As Mississippi enacts a law that will allow its electric cooperatives to offer broadband service to customers, one of the state’s lawmakers also suggested the Magnolia State should follow the lead of Kentucky and issue bonds to build out statewide fiber infrastructure.
Mississippi Wired, anyone?
Despite the fact that the Bluegrass State’s Kentucky Wired is massively overbudget and way behind schedule, Mississippi state Rep. Robert Johnson (D-Natchez) oddly pointed to Kentucky’s plan as one to emulate.
Gov. Phil Bryant recently signed into law the Mississippi Broadband Enabling Act, which sailed through the 2019 legislative session.
After that bill became law, only a handful of cooperatives indicated they are ready to move forward on high-speed internet. So Johnson told Mississippi Today he’d support a state plan to issue bonds and incur debt to build out fiber in Mississippi. The state would then lease the fiber to private providers to extend the “last mile” to customers.
“It is that important to the state,” Johnson said.
Michael Callahan, CEO of the Electric Cooperative of Mississippi, said cooperatives will soon meet with consultants to research acquiring federal funds (read: taxpayer money) to aid in the broadband effort.
Brent Skorup, senior research fellow at the Mercatus Center, cautions against the wholesale model espoused by Johnson. He pointed both to UTOPIA in Provo, Utah, a financially-troubled project purchased by Google Fiber for $1 in 2013, and Kentucky Wired, which is quickly turning into a boondoggle for that state.
“It’s only public-private in the most narrow sense,” he told the Taxpayers Protection Alliance Foundation. “Taxpayers are on the hook for that project.”
Kentucky Wired was originally supposed to be up and running this year, but recent reports indicate only 1,000 of the 3,000 miles of the statewide fiber infrastructure are complete.
Kentucky State Auditor Mike Harmon released a scathing report on the project last year, calling the plan a “bait-and-switch on the taxpayers.” Kentucky residents could be on the hook for as much as $1.5 billion after state officials switched the financing of the project primarily from the private side to the public side to take advantage of tax-exempt bonds by creating the nonprofit Kentucky Wired Infrastructure Company. But a combination of project delays and expected revenues drying up are sinking any chance taxpayers have of recouping their unexpected investment.

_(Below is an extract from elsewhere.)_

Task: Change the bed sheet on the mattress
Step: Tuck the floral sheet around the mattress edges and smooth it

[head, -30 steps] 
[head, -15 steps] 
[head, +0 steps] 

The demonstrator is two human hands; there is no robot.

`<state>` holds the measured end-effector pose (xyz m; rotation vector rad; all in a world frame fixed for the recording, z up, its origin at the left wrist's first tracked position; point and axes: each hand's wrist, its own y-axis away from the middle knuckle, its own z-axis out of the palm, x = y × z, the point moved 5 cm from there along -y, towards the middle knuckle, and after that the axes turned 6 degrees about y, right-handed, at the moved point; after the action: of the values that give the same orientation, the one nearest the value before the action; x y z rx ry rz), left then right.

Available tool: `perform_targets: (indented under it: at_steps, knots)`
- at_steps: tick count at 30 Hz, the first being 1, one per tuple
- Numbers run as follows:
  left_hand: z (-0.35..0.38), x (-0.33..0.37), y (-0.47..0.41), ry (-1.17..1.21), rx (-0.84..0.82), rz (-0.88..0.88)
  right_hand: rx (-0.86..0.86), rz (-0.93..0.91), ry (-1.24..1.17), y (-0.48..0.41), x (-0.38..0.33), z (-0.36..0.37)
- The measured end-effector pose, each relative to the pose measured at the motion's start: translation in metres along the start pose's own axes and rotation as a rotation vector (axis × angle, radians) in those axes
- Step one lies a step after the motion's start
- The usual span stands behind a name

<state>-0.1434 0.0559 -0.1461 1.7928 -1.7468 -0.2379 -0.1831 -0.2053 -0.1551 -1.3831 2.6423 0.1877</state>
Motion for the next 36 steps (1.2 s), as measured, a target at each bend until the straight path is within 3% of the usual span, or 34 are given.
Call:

As for cooperative broadband, Skorup said the “devil is in the details.”
He points out that such cooperatives are historically heavily subsidized by the federal government, which could hurt the business case for private providers in those areas looking to offer service.
“That could scare off unsubsidized companies in rural areas,” Skorup said.
Another common issue is cross-subsidization between power and broadband divisions, which has been observed in cities that decided to offer high-speed internet and didn’t find the business as easy as anticipated. The Mississippi bill, however, stamps that issue out by not allowing cooperatives to use electricity revenue to prop up the internet.
Skorup said electric cooperatives’ common monopoly on utility poles in rural areas is a concern. Private providers must negotiate rates for usage of those poles for their own fiber.
“I would start to worry that this would give [cooperatives] the incentive to raise the cost of access for other broadband providers,” he said.
Despite his “yea” vote on the bill, Johnson is one of a consortium of attorneys that is suing seven Mississippi electric cooperatives, claiming in the suit that those nonprofit entities aren’t returning excess revenue to their member customers.